● **BRIEF**:
Retype all of the listing exactly, passing over any picture you find.

☆ ☆ ☆

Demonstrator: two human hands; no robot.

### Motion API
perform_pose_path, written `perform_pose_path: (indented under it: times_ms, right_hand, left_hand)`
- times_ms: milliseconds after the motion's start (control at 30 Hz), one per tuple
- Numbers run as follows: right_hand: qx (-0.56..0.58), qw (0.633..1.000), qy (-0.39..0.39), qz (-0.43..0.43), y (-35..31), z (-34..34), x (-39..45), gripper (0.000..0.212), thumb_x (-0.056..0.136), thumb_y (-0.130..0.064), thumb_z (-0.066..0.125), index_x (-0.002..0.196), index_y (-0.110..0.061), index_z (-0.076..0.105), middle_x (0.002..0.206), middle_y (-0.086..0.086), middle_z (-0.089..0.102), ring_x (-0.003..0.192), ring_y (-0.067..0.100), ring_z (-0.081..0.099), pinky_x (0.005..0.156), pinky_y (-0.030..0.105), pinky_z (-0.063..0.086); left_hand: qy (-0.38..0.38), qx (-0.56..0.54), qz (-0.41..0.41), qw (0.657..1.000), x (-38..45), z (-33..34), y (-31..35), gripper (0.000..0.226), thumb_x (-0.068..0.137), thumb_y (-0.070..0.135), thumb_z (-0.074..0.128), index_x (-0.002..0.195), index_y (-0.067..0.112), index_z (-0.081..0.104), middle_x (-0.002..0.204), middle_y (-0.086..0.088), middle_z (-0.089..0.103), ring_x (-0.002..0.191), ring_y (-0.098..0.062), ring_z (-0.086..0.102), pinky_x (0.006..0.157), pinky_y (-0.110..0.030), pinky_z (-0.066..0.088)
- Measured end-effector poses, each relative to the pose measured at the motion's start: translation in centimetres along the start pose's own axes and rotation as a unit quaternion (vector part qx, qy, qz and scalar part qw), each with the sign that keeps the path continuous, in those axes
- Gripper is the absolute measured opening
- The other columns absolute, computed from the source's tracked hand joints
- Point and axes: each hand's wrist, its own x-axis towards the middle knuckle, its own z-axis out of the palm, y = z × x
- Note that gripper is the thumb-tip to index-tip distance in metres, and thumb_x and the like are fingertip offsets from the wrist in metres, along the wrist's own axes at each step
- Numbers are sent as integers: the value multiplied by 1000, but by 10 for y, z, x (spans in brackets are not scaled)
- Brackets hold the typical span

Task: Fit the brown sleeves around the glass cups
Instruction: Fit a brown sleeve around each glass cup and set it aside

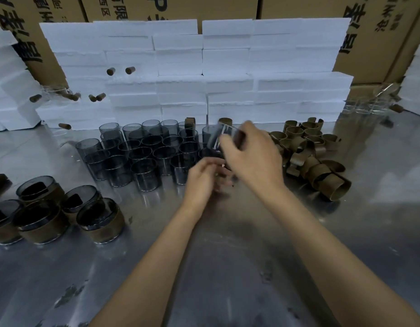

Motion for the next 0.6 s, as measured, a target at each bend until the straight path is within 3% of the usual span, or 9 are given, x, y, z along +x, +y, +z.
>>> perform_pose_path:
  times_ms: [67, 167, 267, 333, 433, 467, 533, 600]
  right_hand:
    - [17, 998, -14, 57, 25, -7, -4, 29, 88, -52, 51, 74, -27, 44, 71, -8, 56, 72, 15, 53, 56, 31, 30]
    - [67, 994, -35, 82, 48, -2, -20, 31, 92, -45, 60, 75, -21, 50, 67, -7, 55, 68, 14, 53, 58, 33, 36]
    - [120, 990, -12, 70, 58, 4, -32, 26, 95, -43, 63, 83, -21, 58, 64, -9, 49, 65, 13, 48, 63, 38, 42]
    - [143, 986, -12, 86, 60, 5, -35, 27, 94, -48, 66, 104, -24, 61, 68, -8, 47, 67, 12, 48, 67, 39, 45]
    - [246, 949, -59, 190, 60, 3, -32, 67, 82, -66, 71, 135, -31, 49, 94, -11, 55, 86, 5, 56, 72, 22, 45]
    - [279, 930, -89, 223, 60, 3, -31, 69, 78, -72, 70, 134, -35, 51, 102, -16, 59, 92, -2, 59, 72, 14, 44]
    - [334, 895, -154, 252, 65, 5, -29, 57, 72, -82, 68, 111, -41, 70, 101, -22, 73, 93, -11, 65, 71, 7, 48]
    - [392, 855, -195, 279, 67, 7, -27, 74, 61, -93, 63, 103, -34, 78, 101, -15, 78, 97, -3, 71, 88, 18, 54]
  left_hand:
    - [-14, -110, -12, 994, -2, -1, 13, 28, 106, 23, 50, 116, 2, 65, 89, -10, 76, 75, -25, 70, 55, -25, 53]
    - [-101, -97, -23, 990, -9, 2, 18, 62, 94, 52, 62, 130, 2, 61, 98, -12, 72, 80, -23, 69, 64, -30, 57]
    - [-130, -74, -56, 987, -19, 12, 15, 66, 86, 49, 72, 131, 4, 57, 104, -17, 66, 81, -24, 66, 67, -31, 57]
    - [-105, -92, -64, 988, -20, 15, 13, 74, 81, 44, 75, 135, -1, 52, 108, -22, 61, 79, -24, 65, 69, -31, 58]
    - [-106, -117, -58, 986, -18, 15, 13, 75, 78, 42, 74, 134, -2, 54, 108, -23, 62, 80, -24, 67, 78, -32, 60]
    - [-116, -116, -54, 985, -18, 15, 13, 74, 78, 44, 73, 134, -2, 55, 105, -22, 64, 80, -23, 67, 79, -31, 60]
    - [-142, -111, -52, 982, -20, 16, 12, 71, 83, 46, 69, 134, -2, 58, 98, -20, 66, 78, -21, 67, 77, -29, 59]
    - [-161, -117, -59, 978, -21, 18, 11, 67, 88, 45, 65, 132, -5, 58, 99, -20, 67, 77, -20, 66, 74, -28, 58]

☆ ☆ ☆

● **ANSWER TO THE PROBLEM**:
Demonstrator: two human hands; no robot.

### Motion API
perform_pose_path, written `perform_pose_path: (indented under it: times_ms, right_hand, left_hand)`
- times_ms: milliseconds after the motion's start (control at 30 Hz), one per tuple
- Numbers run as follows: right_hand: qx (-0.56..0.58), qw (0.633..1.000), qy (-0.39..0.39), qz (-0.43..0.43), y (-35..31), z (-34..34), x (-39..45), gripper (0.000..0.212), thumb_x (-0.056..0.136), thumb_y (-0.130..0.064), thumb_z (-0.066..0.125), index_x (-0.002..0.196), index_y (-0.110..0.061), index_z (-0.076..0.105), middle_x (0.002..0.206), middle_y (-0.086..0.086), middle_z (-0.089..0.102), ring_x (-0.003..0.192), ring_y (-0.067..0.100), ring_z (-0.081..0.099), pinky_x (0.005..0.156), pinky_y (-0.030..0.105), pinky_z (-0.063..0.086); left_hand: qy (-0.38..0.38), qx (-0.56..0.54), qz (-0.41..0.41), qw (0.657..1.000), x (-38..45), z (-33..34), y (-31..35), gripper (0.000..0.226), thumb_x (-0.068..0.137), thumb_y (-0.070..0.135), thumb_z (-0.074..0.128), index_x (-0.002..0.195), index_y (-0.067..0.112), index_z (-0.081..0.104), middle_x (-0.002..0.204), middle_y (-0.086..0.088), middle_z (-0.089..0.103), ring_x (-0.002..0.191), ring_y (-0.098..0.062), ring_z (-0.086..0.102), pinky_x (0.006..0.157), pinky_y (-0.110..0.030), pinky_z (-0.066..0.088)
- Measured end-effector poses, each relative to the pose measured at the motion's start: translation in centimetres along the start pose's own axes and rotation as a unit quaternion (vector part qx, qy, qz and scalar part qw), each with the sign that keeps the path continuous, in those axes
- Gripper is the absolute measured opening
- The other columns absolute, computed from the source's tracked hand joints
- Point and axes: each hand's wrist, its own x-axis towards the middle knuckle, its own z-axis out of the palm, y = z × x
- Note that gripper is the thumb-tip to index-tip distance in metres, and thumb_x and the like are fingertip offsets from the wrist in metres, along the wrist's own axes at each step
- Numbers are sent as integers: the value multiplied by 1000, but by 10 for y, z, x (spans in brackets are not scaled)
- Brackets hold the typical span

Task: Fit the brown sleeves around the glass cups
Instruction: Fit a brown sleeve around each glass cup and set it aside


Motion for the next 0.6 s, as measured, a target at each bend until the straight path is within 3% of the usual span, or 9 are given, x, y, z along +x, +y, +z.
>>> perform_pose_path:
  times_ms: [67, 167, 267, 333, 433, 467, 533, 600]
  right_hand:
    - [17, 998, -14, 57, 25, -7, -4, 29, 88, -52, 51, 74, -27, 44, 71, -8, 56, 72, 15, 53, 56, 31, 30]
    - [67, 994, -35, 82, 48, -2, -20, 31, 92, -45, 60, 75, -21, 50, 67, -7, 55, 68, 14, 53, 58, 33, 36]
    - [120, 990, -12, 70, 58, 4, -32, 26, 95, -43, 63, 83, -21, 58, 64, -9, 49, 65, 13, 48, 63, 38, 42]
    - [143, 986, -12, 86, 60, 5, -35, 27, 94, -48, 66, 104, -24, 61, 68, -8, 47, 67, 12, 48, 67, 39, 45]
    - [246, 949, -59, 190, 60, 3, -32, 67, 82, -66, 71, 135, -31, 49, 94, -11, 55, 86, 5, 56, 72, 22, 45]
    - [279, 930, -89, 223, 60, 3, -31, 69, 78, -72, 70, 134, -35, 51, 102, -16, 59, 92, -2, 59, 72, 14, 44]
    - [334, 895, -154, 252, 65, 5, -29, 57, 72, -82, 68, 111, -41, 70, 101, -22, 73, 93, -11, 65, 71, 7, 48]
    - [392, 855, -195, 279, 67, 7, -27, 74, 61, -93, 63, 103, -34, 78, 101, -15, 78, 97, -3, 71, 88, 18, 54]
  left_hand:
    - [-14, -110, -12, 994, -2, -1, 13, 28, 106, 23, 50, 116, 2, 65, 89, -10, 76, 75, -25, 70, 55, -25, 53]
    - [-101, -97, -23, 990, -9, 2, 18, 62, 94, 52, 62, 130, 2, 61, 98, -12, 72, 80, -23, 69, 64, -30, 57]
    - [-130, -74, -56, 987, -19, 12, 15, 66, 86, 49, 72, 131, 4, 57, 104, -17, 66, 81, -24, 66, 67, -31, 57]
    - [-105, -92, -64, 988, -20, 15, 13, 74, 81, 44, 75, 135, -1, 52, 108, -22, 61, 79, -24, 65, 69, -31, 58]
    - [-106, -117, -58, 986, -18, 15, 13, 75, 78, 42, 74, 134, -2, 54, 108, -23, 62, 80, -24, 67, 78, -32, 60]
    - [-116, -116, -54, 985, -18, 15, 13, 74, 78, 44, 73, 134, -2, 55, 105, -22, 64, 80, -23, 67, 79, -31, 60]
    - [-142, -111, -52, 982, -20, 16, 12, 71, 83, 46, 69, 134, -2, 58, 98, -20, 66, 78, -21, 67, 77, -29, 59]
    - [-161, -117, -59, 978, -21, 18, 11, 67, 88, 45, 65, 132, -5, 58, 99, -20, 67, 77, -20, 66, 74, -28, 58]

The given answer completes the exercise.